Nos Estados Unidos, a decisão da Suprema Corte dos Estados Unidos de derrubar o tarifaço imposto pelo presidente Donald Trump manteve os mercados em alerta. Apesar de a medida ter anulado as tarifas aplicadas com base na Lei de Poderes Econômicos de Emergência Internacional (IEEPA), Trump anunciou no sábado uma nova alíquota global de 15%, que também deve atingir produtos brasileiros, ampliando a incerteza comercial.
No cenário doméstico, os economistas reduziram pela sétima vez consecutiva a projeção de inflação para 2026. Segundo o boletim Focus, divulgado pelo Banco Central do Brasil, a estimativa passou de 3,95% para 3,91%. A previsão para a taxa básica de juros ao fim de 2026 também recuou, de 12,25% para 12,13% ao ano.

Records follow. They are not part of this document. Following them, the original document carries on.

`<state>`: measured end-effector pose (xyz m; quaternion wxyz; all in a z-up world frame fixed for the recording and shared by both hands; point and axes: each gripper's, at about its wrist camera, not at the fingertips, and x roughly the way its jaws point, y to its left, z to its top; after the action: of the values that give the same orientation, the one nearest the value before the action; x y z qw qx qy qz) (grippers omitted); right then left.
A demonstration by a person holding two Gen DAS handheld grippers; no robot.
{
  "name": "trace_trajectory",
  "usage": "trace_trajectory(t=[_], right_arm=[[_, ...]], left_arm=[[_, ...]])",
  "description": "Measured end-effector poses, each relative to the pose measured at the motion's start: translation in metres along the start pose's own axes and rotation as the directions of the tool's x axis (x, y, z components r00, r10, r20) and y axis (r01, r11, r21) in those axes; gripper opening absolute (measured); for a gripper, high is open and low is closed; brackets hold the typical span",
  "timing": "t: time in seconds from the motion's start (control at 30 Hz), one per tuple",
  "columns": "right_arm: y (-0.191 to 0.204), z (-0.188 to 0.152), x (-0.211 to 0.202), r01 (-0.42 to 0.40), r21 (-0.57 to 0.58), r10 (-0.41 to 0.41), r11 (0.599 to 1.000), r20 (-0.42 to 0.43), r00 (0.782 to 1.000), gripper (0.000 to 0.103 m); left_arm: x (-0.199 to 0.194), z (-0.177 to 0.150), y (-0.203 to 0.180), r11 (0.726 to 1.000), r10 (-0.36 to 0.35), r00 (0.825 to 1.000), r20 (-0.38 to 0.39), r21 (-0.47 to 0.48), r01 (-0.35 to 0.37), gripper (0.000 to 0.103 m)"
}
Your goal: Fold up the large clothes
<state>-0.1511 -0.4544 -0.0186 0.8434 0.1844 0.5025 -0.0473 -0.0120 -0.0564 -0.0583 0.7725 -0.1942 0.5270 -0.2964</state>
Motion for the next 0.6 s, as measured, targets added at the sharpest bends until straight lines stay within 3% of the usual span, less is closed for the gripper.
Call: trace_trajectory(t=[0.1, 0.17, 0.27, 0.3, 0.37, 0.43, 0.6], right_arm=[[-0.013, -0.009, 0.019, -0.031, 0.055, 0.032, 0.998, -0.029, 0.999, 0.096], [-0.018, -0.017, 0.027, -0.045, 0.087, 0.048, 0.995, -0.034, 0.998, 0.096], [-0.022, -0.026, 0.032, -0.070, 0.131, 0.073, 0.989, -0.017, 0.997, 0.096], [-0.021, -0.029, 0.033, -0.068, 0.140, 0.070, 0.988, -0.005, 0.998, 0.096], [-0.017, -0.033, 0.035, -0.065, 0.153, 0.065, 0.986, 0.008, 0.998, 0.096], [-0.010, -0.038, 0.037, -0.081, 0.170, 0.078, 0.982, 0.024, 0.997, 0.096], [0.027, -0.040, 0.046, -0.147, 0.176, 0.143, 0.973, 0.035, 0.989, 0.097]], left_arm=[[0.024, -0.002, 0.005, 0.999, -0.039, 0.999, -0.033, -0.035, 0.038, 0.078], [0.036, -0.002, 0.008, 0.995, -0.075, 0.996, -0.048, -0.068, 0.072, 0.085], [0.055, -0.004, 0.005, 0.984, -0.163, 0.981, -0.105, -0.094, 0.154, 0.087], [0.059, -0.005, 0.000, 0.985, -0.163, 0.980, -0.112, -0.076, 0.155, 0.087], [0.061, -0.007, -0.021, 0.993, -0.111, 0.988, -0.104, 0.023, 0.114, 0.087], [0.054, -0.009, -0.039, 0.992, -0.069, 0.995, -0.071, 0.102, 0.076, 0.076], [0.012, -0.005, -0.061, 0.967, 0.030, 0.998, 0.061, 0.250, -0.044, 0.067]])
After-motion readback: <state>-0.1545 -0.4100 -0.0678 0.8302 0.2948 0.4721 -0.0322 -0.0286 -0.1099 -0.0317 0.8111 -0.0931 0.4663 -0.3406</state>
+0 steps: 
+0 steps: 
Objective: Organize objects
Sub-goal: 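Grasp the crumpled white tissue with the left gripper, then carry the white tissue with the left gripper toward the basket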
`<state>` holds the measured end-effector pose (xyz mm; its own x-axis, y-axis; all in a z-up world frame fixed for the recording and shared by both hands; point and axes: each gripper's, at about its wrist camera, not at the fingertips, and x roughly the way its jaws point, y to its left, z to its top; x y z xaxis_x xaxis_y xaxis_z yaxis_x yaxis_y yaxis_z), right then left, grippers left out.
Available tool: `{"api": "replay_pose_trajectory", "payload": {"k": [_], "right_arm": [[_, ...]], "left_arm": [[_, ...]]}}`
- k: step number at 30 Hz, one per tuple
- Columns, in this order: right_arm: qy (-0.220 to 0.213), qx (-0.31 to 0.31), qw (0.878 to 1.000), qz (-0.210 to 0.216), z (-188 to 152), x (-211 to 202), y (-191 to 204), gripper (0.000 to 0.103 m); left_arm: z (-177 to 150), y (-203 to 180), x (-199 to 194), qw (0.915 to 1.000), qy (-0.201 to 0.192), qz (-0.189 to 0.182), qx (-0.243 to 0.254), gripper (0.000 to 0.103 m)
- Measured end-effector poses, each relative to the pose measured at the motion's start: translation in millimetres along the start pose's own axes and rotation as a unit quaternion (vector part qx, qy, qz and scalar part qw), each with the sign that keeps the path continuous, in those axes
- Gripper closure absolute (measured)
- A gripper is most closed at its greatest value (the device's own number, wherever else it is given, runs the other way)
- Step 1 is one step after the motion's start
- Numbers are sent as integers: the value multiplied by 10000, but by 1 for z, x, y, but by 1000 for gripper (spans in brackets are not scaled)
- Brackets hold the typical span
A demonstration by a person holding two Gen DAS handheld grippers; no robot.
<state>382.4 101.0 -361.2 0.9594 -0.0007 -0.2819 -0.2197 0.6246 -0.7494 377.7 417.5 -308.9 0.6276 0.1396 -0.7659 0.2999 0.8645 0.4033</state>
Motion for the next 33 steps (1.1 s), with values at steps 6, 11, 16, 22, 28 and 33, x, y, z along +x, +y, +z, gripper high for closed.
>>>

A agenda econômica da semana inclui ainda a divulgação do Índice Nacional de Preços ao Consumidor Amplo – 15 (IPCA-15), considerado a prévia da inflação oficial, além de novos dados sobre emprego no Brasil. No exterior, os investidores acompanham o Índice de Preços ao Consumidor dos Estados Unidos e decisões de juros pelo banco central da China.